コンパートメントを見かけなくなった昨今だが、むかしの長距離列車はたいていコンパートメントタイプだった。4人ぐらいで一部屋になり、夜は寝台がセットされる。隣のコンパートメントとは完全に仕切られているので、隣の人と話をするにはいったん廊下へ出て、廊下から隣室をのぞき込む。列車内の片側は廊下、廊下には窓がある。コンパートメント内はベッドを出さなければ4人から6人が座れる部屋になっており、廊下の反対側にも窓がある。同じコンパートメントが割り当てられれば、必然的に同室の人と一定時間一緒になり、ことばを交わすことになる。
コンパートメント内でダフィルは、紙包みを開く。フランスパンのバゲット、チーズ、サラミ、ピクルスなどを広げ、フランスパンをナイフで切り、サラミを切り、パンにはさんでチーズとともに一口食べる。つぎにピクルスを口に入れる。それのくり返しをじっと見ているのがいやになり、セルーは食堂車へ逃げる。
パリでオリエント急行に乗り換えたときにもダフィルは一緒だった。フランスからイタリアへ入った最初の駅で、ワインや食料を仕入れようとみないったん下車した。急行列車の停車時間は日本のそれに比べて長い。買い物をすませて汽車に乗りこむとき、ダフィルは鷹揚にも「先にどうぞ」とセルーを先に乗せてくれた。ところがダフィルが乗る直前、汽車が動き始めた。ヨーロッパの汽車は発車ベルを合図に動き出すわけではない。もともと身体をスムーズに動かせないダフィル、あわてふためくダフィルとすでに汽車に乗り込んでいるセルー、「汽車を停めろ」とだれもが大声を出したところで効果なく、ダフィルはイタリア国境駅に残されてしまった。荷物は汽車に積んだまま。ここから汽車において行かれることを「ダフィられる」と名づけることになる。
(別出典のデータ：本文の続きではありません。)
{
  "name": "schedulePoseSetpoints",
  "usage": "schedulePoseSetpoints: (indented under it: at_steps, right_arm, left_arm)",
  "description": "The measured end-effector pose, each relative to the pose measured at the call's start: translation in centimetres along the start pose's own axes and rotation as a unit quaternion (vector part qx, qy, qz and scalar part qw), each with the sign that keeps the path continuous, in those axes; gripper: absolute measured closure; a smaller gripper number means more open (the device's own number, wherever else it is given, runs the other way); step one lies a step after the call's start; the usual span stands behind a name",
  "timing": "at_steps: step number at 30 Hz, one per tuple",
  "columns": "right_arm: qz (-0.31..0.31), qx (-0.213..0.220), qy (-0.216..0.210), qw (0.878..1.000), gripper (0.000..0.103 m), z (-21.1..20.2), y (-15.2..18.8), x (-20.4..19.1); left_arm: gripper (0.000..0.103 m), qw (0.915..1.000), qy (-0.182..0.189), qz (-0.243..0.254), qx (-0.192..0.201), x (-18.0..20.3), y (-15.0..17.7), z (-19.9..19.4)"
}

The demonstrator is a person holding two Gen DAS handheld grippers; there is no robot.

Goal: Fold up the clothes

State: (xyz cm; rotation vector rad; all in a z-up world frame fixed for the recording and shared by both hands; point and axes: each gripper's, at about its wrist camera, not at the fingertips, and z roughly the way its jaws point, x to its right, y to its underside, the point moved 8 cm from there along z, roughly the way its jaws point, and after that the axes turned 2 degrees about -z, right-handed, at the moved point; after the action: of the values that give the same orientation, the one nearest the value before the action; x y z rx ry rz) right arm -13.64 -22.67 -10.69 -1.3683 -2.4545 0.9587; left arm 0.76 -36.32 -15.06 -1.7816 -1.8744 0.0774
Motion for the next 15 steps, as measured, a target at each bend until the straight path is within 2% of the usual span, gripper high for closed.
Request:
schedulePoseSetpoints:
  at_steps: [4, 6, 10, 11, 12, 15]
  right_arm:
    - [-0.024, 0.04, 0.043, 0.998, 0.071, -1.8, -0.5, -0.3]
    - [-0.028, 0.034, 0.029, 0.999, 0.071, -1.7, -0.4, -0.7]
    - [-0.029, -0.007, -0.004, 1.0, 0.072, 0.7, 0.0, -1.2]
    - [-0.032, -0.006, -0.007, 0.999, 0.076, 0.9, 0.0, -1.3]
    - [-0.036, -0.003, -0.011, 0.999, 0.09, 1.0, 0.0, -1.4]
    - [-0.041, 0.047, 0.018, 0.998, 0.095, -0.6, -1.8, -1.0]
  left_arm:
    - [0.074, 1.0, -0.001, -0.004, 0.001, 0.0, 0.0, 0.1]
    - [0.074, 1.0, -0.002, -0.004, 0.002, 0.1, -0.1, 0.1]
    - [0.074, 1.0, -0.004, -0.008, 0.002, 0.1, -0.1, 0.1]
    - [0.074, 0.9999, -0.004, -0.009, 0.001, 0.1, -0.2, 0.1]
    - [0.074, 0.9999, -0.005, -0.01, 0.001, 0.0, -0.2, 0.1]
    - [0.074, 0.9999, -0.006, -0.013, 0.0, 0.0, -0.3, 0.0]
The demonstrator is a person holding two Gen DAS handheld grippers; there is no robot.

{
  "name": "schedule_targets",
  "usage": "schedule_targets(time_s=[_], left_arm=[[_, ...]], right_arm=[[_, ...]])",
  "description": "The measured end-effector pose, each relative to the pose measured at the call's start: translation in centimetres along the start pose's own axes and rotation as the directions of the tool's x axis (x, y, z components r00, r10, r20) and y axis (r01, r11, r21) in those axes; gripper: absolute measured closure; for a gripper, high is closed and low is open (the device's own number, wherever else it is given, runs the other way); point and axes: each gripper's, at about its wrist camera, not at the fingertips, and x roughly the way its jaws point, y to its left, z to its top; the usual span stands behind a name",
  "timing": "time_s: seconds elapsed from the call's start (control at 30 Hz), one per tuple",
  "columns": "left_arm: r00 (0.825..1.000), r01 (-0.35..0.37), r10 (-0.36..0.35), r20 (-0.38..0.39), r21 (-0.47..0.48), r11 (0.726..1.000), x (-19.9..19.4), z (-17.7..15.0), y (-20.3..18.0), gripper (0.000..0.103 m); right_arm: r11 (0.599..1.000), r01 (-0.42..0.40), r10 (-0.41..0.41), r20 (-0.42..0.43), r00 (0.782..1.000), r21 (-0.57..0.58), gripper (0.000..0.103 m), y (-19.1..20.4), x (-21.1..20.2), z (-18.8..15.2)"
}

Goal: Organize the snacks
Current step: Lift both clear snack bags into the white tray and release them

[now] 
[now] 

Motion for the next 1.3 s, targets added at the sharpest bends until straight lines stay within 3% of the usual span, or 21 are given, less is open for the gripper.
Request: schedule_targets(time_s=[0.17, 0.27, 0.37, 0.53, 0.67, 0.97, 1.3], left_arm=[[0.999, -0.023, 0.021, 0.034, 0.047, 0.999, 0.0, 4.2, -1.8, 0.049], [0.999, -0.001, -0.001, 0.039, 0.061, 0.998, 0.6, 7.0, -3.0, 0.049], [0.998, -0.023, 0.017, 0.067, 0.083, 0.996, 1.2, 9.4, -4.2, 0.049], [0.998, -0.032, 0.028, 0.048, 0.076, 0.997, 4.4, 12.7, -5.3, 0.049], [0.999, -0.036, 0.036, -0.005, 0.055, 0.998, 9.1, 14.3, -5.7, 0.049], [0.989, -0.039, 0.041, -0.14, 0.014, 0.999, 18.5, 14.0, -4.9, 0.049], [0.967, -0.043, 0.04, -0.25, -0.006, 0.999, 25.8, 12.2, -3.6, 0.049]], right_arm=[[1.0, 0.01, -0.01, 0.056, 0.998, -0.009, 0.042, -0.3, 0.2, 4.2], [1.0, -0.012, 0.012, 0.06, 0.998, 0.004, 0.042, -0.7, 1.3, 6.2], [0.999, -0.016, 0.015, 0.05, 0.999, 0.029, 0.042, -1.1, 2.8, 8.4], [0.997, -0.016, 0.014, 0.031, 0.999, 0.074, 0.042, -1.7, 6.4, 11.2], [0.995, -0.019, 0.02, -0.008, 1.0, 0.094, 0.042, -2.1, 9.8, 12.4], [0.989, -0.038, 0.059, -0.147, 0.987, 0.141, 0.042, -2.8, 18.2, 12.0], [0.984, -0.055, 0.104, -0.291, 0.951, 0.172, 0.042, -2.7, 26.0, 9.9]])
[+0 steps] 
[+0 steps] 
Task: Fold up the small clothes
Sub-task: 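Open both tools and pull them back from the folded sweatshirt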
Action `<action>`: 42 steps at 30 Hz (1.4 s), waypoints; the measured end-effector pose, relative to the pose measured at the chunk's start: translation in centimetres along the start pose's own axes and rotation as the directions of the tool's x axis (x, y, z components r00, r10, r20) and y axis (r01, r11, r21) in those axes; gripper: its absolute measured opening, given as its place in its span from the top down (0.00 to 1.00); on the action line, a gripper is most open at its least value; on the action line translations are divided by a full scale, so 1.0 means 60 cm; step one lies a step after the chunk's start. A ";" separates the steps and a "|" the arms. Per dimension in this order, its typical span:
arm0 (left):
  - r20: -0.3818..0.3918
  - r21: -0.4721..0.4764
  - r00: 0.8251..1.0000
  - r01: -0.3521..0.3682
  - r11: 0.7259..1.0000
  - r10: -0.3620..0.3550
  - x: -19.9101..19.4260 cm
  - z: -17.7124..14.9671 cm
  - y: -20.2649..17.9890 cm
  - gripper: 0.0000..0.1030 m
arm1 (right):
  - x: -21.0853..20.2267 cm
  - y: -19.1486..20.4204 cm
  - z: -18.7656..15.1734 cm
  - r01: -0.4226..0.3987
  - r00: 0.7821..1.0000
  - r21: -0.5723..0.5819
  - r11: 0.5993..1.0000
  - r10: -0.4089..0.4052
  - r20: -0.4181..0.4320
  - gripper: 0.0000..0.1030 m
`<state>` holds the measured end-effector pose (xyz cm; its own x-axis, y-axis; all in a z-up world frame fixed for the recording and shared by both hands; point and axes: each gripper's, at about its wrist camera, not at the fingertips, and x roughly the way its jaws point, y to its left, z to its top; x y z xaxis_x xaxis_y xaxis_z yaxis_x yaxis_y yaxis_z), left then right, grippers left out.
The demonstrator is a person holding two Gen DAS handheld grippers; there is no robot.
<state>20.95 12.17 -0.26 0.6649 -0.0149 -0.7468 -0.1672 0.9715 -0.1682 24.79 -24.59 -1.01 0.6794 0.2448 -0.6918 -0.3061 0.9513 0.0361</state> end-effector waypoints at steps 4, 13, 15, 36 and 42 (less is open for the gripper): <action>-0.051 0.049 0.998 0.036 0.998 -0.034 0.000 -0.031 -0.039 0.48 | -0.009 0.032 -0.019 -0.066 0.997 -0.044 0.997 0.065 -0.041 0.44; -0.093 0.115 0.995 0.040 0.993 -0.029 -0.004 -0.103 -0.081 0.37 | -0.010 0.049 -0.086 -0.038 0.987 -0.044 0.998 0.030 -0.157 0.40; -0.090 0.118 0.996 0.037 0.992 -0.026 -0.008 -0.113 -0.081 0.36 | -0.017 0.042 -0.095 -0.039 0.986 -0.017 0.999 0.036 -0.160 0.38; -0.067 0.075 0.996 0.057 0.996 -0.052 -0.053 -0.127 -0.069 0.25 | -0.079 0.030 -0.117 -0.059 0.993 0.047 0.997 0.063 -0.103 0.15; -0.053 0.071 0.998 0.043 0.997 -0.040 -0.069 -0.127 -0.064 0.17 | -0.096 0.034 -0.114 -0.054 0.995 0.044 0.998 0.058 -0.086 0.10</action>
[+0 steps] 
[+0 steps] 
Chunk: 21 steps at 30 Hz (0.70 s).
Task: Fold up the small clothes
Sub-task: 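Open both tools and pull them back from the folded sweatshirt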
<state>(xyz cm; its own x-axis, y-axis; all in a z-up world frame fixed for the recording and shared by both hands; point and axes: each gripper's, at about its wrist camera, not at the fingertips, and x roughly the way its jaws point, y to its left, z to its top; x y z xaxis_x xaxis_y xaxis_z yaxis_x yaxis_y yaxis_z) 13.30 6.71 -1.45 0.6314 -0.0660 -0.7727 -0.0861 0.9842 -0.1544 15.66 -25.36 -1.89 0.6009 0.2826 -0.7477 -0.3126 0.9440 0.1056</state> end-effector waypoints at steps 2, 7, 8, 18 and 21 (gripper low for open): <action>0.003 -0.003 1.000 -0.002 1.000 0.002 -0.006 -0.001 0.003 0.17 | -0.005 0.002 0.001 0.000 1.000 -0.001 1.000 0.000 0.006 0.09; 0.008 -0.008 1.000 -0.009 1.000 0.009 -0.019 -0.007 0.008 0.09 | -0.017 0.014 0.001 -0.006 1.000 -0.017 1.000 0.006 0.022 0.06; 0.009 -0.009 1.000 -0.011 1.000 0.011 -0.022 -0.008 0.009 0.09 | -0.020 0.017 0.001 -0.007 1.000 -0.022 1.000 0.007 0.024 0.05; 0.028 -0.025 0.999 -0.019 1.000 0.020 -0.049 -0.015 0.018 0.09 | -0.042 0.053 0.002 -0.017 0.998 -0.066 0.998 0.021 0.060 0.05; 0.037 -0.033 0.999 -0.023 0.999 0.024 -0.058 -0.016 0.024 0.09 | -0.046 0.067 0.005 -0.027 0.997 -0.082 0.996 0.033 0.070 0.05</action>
セルーはインドでもカンボジアでも、汽車にダフィられないようにと用心していた。日本でもシベリア鉄道でも用心したおかげでダフィられることはなかった。ところがソ連からポーランドへ入るとき、ポーランドの通過ビザをもっていなかった。イミグレーション管理官とプラットフォームで押し問答しているうち、乗る予定だった汽車が発車してしまった。ついにセルー自身がダフィられた。